— What is being asked —
Your answer must be the line holding "Note to the class: point at the left white" followed by every later line through the end of the entries, exactly as written.

(Provided data begins)

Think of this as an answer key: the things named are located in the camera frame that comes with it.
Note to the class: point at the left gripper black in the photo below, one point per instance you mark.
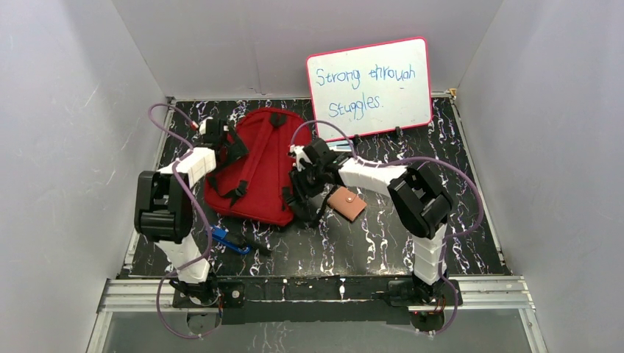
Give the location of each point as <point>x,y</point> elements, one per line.
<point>229,145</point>

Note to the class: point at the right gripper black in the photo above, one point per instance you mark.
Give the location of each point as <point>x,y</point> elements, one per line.
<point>296,179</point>

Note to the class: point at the red student backpack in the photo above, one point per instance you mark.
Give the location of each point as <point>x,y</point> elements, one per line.
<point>258,185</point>

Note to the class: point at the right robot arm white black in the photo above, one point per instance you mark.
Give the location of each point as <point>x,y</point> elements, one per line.
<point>421,202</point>

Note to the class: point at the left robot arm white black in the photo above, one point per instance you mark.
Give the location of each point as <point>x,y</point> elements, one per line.
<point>165,203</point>

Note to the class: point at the blue stapler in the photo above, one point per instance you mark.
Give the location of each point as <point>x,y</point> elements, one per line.
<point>233,241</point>

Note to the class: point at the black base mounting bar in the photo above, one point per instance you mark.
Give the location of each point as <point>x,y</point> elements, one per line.
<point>246,300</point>

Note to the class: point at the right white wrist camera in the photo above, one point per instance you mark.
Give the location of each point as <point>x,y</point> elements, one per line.
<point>300,157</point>

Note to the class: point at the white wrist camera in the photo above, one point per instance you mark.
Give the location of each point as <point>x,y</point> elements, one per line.
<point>204,125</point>
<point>300,157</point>

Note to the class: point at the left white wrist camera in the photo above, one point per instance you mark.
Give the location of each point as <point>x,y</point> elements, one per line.
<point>204,125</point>

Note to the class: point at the whiteboard with pink frame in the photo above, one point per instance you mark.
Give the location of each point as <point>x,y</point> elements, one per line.
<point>370,89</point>

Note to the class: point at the aluminium frame rail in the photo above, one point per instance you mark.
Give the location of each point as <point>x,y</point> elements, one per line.
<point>478,292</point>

(Provided data ends)

— Answer section —
Note to the class: point at the left white wrist camera in the photo above, one point per instance you mark.
Give the location of each point as <point>x,y</point> elements, one per line.
<point>204,125</point>

Note to the class: point at the whiteboard with pink frame in the photo above, one point per instance you mark.
Give the location of each point as <point>x,y</point> elements, one per line.
<point>370,89</point>

Note to the class: point at the aluminium frame rail in the photo above, one point per instance you mark.
Give the location of each point as <point>x,y</point> elements, one per line.
<point>478,292</point>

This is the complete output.